(Requirement)
Print all of the records. Exclude the images.

[Stored items]
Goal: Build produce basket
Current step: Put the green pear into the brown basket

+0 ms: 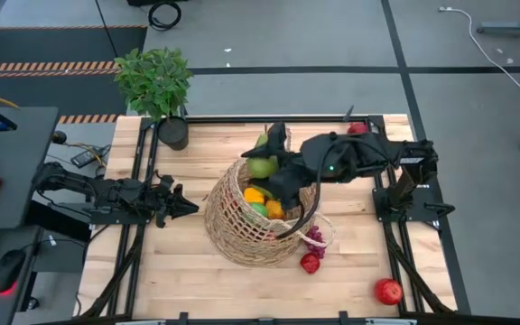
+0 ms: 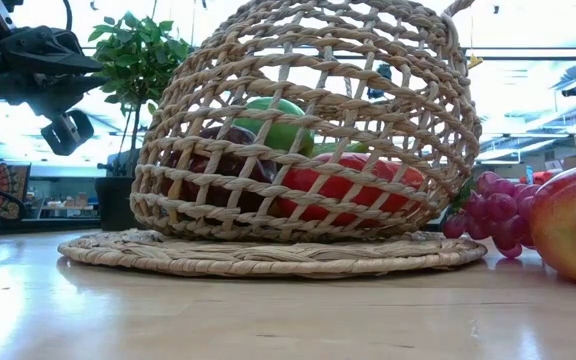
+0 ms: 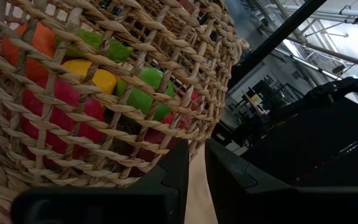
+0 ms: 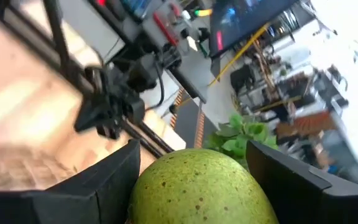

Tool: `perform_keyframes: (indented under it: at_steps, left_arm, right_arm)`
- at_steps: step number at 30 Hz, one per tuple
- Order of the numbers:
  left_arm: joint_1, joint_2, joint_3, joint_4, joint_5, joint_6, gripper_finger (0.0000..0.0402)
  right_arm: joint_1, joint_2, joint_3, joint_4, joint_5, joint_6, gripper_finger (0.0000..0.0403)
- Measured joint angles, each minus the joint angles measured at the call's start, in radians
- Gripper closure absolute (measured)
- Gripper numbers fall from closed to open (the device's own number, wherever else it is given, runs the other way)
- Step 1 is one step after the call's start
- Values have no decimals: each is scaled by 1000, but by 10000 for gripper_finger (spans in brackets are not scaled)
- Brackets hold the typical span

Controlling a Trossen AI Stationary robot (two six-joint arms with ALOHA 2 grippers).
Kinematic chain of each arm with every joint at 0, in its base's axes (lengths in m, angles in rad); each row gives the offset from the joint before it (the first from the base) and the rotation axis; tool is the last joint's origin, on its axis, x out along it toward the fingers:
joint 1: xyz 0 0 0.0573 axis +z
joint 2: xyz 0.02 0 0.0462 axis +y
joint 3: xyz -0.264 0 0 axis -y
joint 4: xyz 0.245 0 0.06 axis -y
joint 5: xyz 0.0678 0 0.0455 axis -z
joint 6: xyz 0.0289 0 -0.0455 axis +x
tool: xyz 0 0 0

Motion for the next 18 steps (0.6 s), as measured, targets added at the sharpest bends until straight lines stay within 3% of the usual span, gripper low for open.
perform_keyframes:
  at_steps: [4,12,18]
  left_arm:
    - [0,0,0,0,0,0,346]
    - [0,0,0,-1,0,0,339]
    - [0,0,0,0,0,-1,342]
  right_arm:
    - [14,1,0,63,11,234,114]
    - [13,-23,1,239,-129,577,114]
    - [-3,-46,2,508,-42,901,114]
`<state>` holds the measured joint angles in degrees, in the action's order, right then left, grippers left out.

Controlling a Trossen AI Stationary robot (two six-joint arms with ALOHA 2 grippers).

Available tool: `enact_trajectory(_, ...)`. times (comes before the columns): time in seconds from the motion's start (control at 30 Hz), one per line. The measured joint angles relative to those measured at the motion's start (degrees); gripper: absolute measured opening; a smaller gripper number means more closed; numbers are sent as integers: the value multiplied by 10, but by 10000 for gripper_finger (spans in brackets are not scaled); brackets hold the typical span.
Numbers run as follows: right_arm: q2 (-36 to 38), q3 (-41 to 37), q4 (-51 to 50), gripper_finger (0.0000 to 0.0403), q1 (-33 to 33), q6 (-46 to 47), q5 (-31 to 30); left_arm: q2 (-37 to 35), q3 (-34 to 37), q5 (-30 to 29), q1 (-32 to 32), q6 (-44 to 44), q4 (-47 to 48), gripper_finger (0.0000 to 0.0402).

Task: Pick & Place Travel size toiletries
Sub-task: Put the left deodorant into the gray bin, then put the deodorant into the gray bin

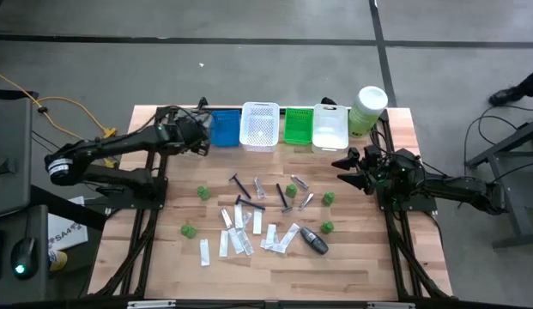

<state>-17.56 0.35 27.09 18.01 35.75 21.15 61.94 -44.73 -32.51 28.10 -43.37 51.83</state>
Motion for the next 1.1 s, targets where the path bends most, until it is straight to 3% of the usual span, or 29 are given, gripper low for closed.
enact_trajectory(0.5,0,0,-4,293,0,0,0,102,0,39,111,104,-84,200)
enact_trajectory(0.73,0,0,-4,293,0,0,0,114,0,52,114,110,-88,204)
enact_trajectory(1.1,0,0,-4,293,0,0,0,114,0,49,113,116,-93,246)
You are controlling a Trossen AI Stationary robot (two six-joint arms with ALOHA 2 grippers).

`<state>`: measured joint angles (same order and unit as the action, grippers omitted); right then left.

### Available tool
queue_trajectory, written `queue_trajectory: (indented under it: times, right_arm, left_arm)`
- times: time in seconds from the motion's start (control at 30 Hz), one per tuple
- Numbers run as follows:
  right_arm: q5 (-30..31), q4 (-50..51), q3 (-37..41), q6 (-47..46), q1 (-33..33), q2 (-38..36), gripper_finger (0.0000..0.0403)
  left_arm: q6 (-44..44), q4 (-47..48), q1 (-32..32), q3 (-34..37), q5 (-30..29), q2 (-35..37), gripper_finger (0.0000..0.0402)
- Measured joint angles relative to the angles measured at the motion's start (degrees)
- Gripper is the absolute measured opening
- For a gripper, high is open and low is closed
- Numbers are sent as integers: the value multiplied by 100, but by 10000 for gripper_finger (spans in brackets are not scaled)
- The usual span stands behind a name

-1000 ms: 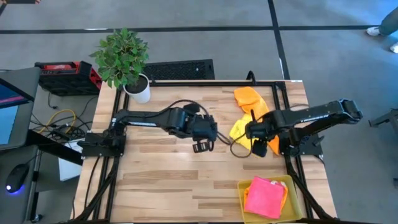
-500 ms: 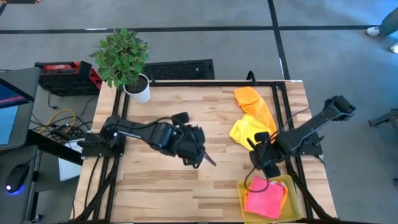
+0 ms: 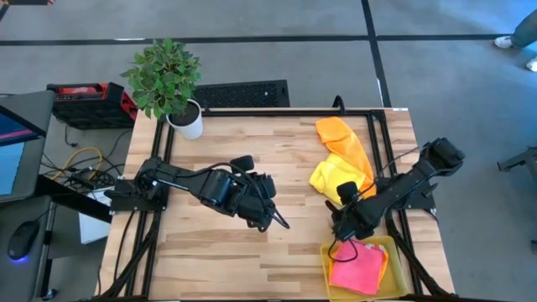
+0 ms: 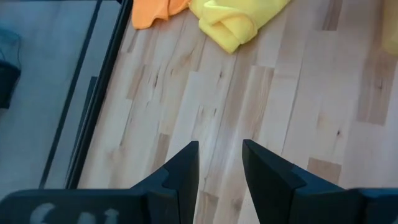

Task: Fold microfiber towels
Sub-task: Put the yellow microfiber cloth into the bin

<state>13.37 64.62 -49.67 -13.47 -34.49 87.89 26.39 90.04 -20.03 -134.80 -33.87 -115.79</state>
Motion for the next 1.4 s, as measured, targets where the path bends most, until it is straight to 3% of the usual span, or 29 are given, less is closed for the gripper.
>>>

(Exercise solution)
Goal: Build produce basket
Current step: Put the green pear into the brown basket

+0 ms: 
+0 ms: 
+0 ms: 
+0 ms: 

Tool: `perform_keyframes: (indented under it: at_steps, left_arm, right_arm)`
- at_steps: step number at 30 Hz, one per tuple
- Order of the numbers:
  left_arm: joint_1, joint_2, joint_3, joint_4, joint_5, joint_6, gripper_finger (0.0000..0.0402)
  right_arm: joint_1, joint_2, joint_3, joint_4, joint_5, joint_6, gripper_finger (0.0000..0.0403)
- Measured joint angles, each minus the joint angles measured at the call's start, in radians
- Gripper closure absolute (measured)
- Gripper numbers fall from closed to open (the device's own number, wherever else it is given, runs the other way)
- Step 1 is one step after the call's start
- Values have no decimals: each is scaled by 1000, but by 10000 for gripper_finger (spans in brackets are not scaled)
- Brackets hold the typical span

Controlling a Trossen AI Stationary robot (two six-joint arms with ALOHA 2 grippers).
Kinematic chain of each arm with every joint at 0, in its base's axes (lengths in m, angles in rad); each row gives the offset from the joint before it (the first from the base) and the rotation axis; tool is the last joint's origin, on its axis, x out along it toward the fingers:
joint 1: xyz 0 0 0.0573 axis +z
joint 2: xyz 0.02 0 0.0462 axis +y
joint 3: xyz -0.264 0 0 axis -y
joint 4: xyz 0.245 0 0.06 axis -y
joint 5: xyz 0.0678 0 0.0455 axis -z
joint 6: xyz 0.0289 0 -0.0455 axis +x
tool: xyz 0 0 0

Motion for the next 18 steps (0.6 s), as measured, targets added at the sharpest bends until straight lines stay within 3% of the usual span, gripper low for open.
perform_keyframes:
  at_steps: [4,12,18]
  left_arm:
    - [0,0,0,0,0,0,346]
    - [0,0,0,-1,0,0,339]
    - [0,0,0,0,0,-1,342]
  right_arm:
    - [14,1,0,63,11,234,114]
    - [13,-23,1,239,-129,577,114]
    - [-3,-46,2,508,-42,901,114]
`<state>` holds the measured joint angles in degrees, in the action's order, right then left, grippers left out.

Controlling a Trossen AI Stationary robot (two six-joint arms with ALOHA 2 grippers).

Available tool: `enact_trajectory(_, ...)`. times (comes before the columns): time in seconds from the motion's start (control at 30 Hz), one per line. The measured joint angles relative to those measured at the motion's start (degrees); gripper: absolute measured opening; a smaller gripper number means more closed; numbers are sent as integers: the value multiplied by 10, but by 10000 for gripper_finger (spans in brackets are not scaled); brackets hold the typical span.
Numbers run as follows: right_arm: q2 (-36 to 38), q3 (-41 to 37), q4 (-51 to 50), gripper_finger (0.0000 to 0.0403), q1 (-33 to 33), q6 (-46 to 47), q5 (-31 to 30); left_arm: q2 (-37 to 35), q3 (-34 to 37), q5 (-30 to 29), q1 (-32 to 32), q6 (-44 to 44), q4 (-47 to 48), gripper_finger (0.0000 to 0.0402).

Task: Pick & Place Travel size toiletries
Sub-task: Put the left deodorant into the gray bin, then put the deodorant into the gray bin


<state>-17.56 0.35 27.09 18.01 35.75 21.15 61.94 -44.73 -32.51 28.10 -43.37 51.83</state>
Motion for the next 1.1 s, targets where the path bends most, until it is straight to 3% of the usual span, or 29 are given, gripper low for closed.
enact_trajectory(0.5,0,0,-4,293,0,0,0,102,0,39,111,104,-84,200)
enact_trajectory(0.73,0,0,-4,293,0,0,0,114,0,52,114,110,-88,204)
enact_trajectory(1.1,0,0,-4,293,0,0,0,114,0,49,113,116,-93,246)
You are controlling a Trossen AI Stationary robot (two six-joint arms with ALOHA 2 grippers).

`<state>`: measured joint angles (same order and unit as the action, grippers omitted); right then left.

### Available tool
queue_trajectory, written `queue_trajectory: (indented under it: times, right_arm, left_arm)`
- times: time in seconds from the motion's start (control at 30 Hz), one per tuple
- Numbers run as follows:
  right_arm: q5 (-30..31), q4 (-50..51), q3 (-37..41), q6 (-47..46), q1 (-33..33), q2 (-38..36), gripper_finger (0.0000..0.0403)
  left_arm: q6 (-44..44), q4 (-47..48), q1 (-32..32), q3 (-34..37), q5 (-30..29), q2 (-35..37), gripper_finger (0.0000..0.0402)
- Measured joint angles relative to the angles measured at the motion's start (degrees)
- Gripper is the absolute measured opening
- For a gripper, high is open and low is closed
- Numbers are sent as integers: the value multiplied by 100, but by 10000 for gripper_finger (spans in brackets are not scaled)
- The usual span stands behind a name

-1000 ms: 
-500 ms: 
+0 ms: 
+0 ms: 

Task: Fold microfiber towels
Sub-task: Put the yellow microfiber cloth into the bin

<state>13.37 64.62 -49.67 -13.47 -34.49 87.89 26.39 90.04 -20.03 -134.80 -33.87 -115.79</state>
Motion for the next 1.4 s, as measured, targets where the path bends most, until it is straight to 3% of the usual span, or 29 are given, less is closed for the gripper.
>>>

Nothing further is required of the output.